Methods of improving electron transfer from an electrode to a target species are known. Electronic biochemical sensors can use an enzyme that oxidizes or reduces the target molecule, and then an electrode “regenerates” the enzyme by reducing or oxidizing it (respectively), and the total current passed by the electrode is used to quantify the amount of target molecule present. However, the enzyme is often a poor electron transfer partner with the electrode, so organic molecules are utilized as mediators, or shuttles, to help transfer the electron. U.S. Pat App. Pub. No. 2006/0113187 discloses that ruthenium, ferrocene, or ferricyanide derivatives can be employed in the solution to enhance electron transfer. U.S. Pat. Nos. 4,879,243 and 7,544,438 disclose that quinone derivatives can fulfill this function, but the electron transfer mediators/enhancers are dissolved into the analytical solution itself, and not localized onto the electrode. U.S. Pat.

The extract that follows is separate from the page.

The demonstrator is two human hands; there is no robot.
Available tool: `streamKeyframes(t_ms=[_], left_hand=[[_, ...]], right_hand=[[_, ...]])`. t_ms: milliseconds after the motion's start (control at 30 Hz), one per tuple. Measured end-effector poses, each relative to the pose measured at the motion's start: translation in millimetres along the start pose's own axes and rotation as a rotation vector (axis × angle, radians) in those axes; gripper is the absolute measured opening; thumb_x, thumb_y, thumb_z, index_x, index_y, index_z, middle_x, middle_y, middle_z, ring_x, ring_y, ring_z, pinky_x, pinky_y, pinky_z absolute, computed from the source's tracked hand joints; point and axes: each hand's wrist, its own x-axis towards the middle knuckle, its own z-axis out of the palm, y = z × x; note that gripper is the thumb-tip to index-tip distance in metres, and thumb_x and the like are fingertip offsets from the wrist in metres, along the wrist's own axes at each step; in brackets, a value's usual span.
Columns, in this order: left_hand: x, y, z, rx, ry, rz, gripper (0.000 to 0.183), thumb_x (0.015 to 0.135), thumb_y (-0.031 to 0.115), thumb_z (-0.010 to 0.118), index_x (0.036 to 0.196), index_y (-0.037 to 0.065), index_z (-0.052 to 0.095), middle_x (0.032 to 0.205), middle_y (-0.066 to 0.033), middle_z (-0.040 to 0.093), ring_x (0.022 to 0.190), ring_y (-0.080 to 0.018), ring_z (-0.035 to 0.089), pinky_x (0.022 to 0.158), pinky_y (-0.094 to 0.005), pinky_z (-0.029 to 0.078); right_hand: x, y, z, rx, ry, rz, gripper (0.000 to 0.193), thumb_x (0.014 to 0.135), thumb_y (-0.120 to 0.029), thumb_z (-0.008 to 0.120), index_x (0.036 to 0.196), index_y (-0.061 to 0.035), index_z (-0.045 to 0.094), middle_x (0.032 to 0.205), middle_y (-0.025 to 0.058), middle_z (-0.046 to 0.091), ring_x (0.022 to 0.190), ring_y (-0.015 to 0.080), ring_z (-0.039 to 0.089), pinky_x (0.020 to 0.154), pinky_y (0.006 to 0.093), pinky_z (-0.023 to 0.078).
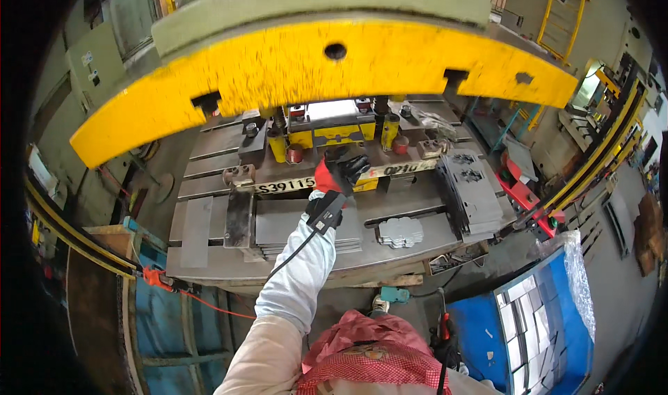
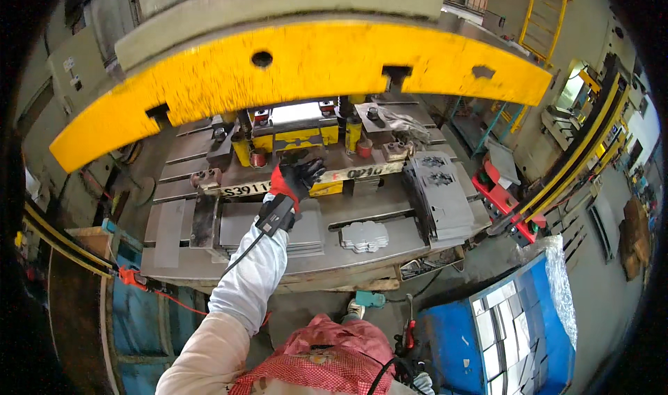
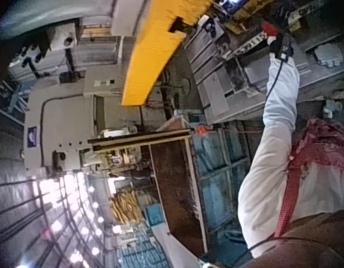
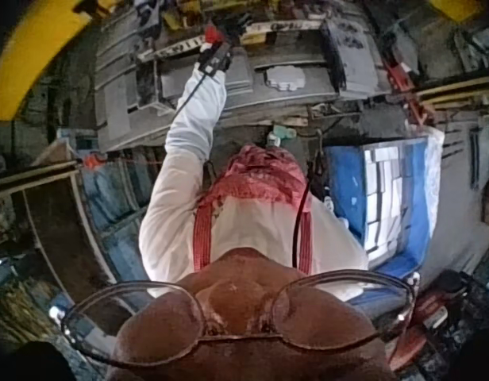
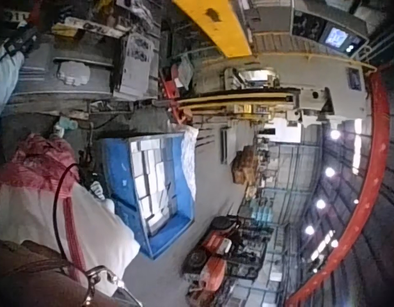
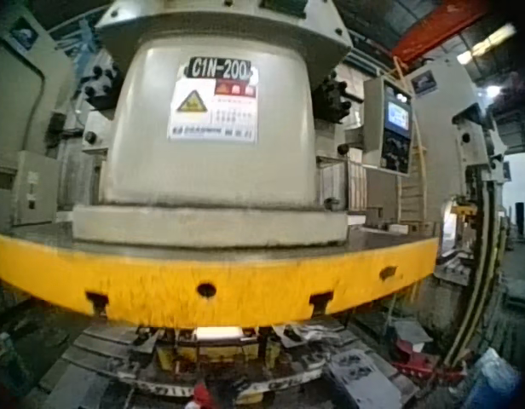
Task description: Operating a large stamping press to process metal sheets into specific parts using a magnetic tool.
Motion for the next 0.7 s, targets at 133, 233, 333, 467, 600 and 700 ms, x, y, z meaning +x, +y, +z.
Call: streamKeyframes(t_ms=[133,233,333,467,600,700], left_hand=[[5.7,-1.8,-1.6,-0.077,-0.103,-0.069,0.054,0.08,0.047,0.05,0.11,0.003,0.044,0.112,-0.0232,0.047,0.102,-0.0386,0.049,0.088,-0.0492,0.041],[11.3,-7.4,-2.4,-0.051,0.057,-0.048,0.052,0.08,0.046,0.05,0.108,0.002,0.044,0.11,-0.0231,0.048,0.103,-0.0396,0.048,0.089,-0.0489,0.04],[5.4,2.8,-5.5,-0.026,0.024,-0.041,0.05,0.081,0.045,0.05,0.108,0.003,0.045,0.112,-0.0234,0.047,0.104,-0.0398,0.048,0.087,-0.0492,0.041],[1.6,2.1,4.9,0.089,0.036,-0.027,0.046,0.079,0.043,0.053,0.104,0.004,0.048,0.106,-0.0224,0.052,0.095,-0.0374,0.054,0.077,-0.0459,0.048],[3.6,-1.9,8.1,0.013,0.048,-0.032,0.034,0.077,0.031,0.057,0.095,0.003,0.052,0.095,-0.0228,0.057,0.081,-0.0359,0.059,0.073,-0.0449,0.05],[5.3,2.2,-2.9,-0.05,-0.049,-0.103,0.034,0.081,0.034,0.049,0.093,0.003,0.051,0.088,-0.0224,0.059,0.077,-0.0341,0.061,0.072,-0.044,0.051]], right_hand=[[-7.0,2.3,-4.0,0.004,0.0,-0.022,0.056,0.078,-0.036,0.055,0.12,-0.0019,0.039,0.09,0.0091,0.057,0.064,0.0119,0.051,0.053,0.024,0.041],[-11.2,1.2,-2.5,-0.013,-0.029,-0.039,0.057,0.078,-0.035,0.055,0.12,-0.0018,0.039,0.09,0.009,0.056,0.064,0.0118,0.051,0.053,0.0239,0.041],[-13.5,-5.7,7.4,-0.069,-0.092,-0.053,0.057,0.077,-0.035,0.055,0.121,-0.0017,0.038,0.091,0.009,0.056,0.065,0.0117,0.051,0.054,0.0238,0.041],[-14.2,-28.6,24.9,-0.197,-0.213,-0.118,0.058,0.077,-0.035,0.056,0.121,-0.0015,0.038,0.091,0.0088,0.056,0.066,0.0115,0.051,0.054,0.0236,0.042],[-1.6,-73.8,70.3,-0.399,-0.4,-0.238,0.059,0.077,-0.035,0.056,0.122,-0.0013,0.037,0.092,0.0087,0.056,0.066,0.0114,0.051,0.055,0.0235,0.042],[19.7,-119.4,143.1,-0.522,-0.73,-0.304,0.061,0.077,-0.034,0.055,0.123,0.0002,0.037,0.091,0.0087,0.056,0.064,0.0099,0.049,0.054,0.023,0.04]])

No. 7,384,749 discloses that the electron transfer enhancer/moiety (such as ferrocene) can be affixed to the target molecule for site-selective modification of nucleic acids. EP0187719 discloses utilizing a small molecule ((pyridinyl-methylene)hydrazinecarbothioamide (PHMC)) bound to the electrode surface to enhance electron transfer to species in solution without using an intermediary mediator. Organic layers can also be utilized in solar cell applications to enhance the conductivity between two electrode materials.